Output the opening lines of the records exactly. End with the line that contains "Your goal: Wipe".
====== EXERCISE INPUTS ======
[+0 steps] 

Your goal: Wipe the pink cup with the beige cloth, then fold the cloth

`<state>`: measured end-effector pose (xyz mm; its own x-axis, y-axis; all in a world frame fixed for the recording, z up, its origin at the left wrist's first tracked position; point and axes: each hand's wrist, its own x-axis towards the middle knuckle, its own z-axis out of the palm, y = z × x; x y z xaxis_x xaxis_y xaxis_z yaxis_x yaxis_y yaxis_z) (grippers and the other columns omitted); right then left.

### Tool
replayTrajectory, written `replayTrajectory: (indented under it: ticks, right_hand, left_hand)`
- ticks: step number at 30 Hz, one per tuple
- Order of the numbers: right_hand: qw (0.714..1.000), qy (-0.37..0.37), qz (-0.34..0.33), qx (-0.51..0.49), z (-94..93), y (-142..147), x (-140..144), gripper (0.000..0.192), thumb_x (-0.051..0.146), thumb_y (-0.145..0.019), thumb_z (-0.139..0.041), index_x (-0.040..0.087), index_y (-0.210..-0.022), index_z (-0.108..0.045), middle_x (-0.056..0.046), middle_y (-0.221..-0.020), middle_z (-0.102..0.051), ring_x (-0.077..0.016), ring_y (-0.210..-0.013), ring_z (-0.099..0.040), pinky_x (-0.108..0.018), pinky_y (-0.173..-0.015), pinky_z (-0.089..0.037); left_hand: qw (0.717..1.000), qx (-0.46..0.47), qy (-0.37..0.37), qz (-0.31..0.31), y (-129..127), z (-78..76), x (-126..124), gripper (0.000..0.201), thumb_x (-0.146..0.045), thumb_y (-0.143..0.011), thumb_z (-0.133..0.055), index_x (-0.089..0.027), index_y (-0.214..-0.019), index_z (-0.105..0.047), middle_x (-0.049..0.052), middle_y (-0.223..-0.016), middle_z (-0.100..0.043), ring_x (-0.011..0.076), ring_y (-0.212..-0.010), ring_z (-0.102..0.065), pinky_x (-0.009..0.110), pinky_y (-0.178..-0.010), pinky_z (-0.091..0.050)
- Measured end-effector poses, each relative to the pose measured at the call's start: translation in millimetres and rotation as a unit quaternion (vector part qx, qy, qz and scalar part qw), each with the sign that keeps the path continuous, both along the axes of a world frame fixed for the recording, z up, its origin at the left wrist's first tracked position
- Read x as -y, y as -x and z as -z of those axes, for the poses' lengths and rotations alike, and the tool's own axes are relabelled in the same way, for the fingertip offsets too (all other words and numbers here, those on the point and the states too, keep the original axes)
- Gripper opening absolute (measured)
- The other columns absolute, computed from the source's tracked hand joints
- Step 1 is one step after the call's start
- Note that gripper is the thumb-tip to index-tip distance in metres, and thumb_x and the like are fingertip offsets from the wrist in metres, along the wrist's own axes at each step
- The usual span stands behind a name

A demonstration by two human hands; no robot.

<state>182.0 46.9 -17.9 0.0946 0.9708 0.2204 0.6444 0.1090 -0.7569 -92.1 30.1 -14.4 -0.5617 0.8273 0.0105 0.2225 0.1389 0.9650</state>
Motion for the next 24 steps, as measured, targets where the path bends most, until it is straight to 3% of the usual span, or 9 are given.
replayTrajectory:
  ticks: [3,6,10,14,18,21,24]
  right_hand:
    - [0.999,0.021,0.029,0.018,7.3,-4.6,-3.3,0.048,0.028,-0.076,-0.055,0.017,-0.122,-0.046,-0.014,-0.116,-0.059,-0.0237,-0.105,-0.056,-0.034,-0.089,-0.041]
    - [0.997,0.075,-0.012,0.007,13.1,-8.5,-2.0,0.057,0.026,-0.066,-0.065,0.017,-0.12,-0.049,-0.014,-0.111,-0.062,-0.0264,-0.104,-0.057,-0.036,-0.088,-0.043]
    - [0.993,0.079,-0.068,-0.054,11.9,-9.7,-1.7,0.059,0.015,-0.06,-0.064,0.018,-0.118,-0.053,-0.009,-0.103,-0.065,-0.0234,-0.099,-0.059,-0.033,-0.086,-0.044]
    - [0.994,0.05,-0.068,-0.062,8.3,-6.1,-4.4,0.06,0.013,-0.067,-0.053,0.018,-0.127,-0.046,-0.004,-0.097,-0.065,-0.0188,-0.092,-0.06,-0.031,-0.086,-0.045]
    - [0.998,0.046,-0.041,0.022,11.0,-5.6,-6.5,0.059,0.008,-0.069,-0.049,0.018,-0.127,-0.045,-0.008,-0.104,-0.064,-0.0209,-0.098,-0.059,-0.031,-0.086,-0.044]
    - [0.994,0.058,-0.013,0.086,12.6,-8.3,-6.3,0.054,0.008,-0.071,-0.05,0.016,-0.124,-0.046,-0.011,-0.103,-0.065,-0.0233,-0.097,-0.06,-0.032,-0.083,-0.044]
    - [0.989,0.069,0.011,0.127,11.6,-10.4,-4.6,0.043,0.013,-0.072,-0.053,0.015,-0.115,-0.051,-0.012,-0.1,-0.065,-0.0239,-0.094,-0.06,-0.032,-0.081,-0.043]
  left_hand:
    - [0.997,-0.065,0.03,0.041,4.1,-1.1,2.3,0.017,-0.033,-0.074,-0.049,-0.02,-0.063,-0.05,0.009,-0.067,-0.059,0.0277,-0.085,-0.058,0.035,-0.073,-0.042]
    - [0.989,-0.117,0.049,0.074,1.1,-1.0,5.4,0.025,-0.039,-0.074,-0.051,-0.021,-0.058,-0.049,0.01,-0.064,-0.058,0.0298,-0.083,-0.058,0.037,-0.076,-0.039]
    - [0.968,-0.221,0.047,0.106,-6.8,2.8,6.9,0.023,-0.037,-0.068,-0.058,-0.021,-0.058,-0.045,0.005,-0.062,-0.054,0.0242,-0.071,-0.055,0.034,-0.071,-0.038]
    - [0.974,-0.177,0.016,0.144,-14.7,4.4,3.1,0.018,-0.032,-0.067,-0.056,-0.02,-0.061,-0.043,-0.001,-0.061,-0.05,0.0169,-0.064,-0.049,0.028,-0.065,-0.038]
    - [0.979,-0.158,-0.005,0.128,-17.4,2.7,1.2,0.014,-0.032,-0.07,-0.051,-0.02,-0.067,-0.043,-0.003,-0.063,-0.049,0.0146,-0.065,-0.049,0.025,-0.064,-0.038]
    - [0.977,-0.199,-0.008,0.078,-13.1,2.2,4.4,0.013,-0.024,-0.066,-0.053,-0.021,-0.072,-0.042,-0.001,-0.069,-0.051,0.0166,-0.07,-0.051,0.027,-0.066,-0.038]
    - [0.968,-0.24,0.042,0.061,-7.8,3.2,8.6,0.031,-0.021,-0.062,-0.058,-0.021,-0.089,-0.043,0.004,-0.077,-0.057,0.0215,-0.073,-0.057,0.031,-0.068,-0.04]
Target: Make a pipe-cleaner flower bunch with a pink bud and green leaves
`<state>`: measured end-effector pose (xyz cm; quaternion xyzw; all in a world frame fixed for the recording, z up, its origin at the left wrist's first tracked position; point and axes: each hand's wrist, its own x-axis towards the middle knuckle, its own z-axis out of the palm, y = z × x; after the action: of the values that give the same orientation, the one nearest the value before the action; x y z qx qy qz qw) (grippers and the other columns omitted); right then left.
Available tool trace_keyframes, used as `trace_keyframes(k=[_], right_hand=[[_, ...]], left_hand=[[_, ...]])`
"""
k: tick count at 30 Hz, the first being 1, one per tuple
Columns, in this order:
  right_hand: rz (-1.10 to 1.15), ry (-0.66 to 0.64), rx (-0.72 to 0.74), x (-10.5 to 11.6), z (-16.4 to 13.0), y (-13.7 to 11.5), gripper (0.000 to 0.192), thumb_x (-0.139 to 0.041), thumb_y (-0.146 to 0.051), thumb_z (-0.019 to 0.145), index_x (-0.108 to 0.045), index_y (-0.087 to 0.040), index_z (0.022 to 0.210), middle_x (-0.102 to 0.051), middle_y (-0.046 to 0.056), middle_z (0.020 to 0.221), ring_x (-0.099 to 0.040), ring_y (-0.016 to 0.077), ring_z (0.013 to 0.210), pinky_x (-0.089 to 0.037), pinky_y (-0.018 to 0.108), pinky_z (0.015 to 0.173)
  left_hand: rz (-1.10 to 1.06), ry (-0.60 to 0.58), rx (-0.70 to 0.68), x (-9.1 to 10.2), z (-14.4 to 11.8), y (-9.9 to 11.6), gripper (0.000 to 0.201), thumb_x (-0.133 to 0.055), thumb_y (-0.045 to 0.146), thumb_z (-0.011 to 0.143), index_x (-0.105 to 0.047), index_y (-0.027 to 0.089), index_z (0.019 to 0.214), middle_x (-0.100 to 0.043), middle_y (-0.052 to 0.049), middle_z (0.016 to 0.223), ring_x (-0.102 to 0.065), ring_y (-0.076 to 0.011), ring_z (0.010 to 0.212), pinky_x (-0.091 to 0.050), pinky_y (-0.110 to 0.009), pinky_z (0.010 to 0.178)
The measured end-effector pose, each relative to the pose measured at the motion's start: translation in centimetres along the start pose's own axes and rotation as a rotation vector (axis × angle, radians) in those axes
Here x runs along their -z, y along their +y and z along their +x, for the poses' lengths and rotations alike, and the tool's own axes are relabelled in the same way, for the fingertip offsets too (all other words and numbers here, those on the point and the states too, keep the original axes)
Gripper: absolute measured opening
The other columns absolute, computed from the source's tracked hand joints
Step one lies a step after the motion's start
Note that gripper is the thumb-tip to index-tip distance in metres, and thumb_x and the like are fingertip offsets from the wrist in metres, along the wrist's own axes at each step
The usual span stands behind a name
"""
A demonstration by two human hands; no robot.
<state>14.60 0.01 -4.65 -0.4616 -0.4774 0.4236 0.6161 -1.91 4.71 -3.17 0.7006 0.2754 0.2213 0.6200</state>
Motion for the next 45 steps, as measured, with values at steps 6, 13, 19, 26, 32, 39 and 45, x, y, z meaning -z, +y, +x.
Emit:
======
→ ANSWER BELOW
[+0 steps] 

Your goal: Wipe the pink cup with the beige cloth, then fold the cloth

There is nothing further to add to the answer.